MicroRNAs are often aberrantly expressed in human neoplasms and are postulated to play a role in neoplastic initiation and progression. miR‐221 and miR‐222 negatively regulate expression of CDKN1B (p27) and CDKN1C (p57), two cell cycle regulators expressed in ovarian surface epithelium and down‐regulated in ovarian carcinomas. We characterized miR‐221 and miR‐222 expression in 49 sporadic high grade ovarian carcinomas and determined whether somatic mutation or epigenetic alterations explained the differences in expression of these miRNAs.
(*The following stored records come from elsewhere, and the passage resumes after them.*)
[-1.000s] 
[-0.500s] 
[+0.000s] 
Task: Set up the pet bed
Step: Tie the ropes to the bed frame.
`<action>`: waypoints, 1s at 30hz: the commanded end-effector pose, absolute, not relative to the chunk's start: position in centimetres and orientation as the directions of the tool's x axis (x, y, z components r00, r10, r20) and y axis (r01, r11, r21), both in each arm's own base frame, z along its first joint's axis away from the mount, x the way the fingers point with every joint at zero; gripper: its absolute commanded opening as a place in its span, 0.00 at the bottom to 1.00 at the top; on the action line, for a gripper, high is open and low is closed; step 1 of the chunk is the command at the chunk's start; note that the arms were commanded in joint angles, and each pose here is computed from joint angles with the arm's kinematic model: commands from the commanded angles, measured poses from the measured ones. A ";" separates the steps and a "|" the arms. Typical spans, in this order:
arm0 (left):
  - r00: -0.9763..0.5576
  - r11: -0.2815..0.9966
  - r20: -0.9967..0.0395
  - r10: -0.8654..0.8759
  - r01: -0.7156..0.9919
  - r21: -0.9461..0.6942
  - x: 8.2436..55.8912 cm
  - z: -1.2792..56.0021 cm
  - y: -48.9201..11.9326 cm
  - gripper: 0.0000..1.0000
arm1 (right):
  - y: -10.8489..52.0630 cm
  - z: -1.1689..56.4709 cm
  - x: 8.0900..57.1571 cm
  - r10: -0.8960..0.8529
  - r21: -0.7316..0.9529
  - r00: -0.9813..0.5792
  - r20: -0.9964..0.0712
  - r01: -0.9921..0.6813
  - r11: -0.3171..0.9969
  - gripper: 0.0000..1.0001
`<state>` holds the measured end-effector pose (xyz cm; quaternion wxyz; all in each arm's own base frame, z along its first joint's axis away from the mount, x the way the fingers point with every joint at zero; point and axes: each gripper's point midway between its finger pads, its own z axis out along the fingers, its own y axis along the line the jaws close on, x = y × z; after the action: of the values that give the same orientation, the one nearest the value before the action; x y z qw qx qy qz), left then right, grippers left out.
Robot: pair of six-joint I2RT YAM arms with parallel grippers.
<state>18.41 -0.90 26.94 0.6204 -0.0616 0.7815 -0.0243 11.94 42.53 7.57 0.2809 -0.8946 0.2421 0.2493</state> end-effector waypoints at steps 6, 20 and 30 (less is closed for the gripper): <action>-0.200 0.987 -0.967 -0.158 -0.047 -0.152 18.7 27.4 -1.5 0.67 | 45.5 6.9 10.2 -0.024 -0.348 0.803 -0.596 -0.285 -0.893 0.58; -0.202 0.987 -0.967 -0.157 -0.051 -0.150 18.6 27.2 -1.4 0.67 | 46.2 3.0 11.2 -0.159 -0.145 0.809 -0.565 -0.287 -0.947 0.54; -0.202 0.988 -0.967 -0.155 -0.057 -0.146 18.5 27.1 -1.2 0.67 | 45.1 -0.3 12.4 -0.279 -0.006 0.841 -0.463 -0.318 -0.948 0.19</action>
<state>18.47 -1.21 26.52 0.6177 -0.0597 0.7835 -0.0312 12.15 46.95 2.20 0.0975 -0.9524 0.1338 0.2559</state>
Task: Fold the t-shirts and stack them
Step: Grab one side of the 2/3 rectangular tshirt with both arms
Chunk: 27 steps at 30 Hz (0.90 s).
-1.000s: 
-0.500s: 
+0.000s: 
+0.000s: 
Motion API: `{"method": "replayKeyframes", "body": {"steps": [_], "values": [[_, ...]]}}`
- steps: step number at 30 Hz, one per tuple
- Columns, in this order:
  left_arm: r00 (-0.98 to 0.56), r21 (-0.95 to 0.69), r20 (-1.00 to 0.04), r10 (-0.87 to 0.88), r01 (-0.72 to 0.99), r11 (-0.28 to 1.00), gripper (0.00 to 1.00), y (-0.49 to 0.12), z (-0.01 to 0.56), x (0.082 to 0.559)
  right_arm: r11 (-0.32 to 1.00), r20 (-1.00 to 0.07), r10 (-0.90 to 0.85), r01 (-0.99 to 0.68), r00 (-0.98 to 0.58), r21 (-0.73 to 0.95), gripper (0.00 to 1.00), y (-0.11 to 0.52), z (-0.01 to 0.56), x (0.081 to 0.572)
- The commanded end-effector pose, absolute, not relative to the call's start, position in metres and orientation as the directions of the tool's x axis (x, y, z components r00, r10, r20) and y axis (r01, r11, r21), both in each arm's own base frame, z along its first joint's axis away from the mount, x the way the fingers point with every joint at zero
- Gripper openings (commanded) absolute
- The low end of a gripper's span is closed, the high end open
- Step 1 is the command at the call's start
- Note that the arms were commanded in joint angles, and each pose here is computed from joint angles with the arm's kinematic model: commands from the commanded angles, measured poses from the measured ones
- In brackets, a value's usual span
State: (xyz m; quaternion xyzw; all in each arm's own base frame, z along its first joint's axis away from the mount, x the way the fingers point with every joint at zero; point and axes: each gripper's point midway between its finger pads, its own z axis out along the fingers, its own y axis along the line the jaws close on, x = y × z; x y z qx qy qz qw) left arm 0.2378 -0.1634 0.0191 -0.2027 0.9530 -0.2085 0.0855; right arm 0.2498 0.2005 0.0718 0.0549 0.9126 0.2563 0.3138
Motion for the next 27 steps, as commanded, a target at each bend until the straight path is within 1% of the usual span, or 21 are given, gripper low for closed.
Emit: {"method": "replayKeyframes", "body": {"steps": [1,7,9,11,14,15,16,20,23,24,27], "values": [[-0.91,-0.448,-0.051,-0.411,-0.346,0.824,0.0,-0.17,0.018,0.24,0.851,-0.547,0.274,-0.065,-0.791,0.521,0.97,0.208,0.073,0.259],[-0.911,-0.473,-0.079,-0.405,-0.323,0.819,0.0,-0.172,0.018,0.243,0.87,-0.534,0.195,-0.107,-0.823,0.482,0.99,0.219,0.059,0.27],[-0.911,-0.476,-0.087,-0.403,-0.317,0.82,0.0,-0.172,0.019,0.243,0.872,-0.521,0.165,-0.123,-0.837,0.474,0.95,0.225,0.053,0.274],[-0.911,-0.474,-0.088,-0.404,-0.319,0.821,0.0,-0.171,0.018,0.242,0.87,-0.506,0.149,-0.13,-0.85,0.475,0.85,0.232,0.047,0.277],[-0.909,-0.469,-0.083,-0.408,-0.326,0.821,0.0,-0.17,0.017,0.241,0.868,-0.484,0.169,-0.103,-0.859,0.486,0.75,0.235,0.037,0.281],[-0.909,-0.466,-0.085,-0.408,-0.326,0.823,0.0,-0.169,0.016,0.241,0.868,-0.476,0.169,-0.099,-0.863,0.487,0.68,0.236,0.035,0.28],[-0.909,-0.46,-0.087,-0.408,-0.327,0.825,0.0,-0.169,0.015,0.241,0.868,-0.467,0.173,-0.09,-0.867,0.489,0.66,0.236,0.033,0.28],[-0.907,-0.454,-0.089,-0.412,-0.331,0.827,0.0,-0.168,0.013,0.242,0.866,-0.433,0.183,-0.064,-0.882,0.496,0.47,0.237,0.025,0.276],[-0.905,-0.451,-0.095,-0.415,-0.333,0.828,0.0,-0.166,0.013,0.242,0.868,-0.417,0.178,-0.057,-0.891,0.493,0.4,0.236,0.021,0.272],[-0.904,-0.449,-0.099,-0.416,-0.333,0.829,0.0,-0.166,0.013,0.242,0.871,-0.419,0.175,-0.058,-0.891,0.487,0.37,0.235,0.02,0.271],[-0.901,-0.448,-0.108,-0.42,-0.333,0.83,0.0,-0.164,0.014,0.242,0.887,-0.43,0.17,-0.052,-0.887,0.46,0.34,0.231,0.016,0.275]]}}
We correlated these findings with protein expression of CDKN1B and CDKN1C as assessed by immunohistochemistry. Expression of miR‐221 and miR‐222 were closely correlated with each other ( P = 0.0001). Interestingly, a lower ratio of miR‐221 to miR‐222 expression was significantly correlated with worse overall survival ( P = 0.01) and remained a significant predictor of overall survival in multivariate analysis using the covariate adequacy of surgical cytoreduction ( P = 0.03). Higher miR‐222 and miR‐221 expression were significantly associated with decreased CDKN1C expression ( P = 0.009 and 0.01). In contrast, CDKN1B expression was not associated with miR‐221 or miR‐222 expression. Neither somatic mutations nor methylation of the studied region explained the alterations in miR‐221 and miR‐222 expression in most carcinomas. © 2010 Wiley‐Liss, Inc.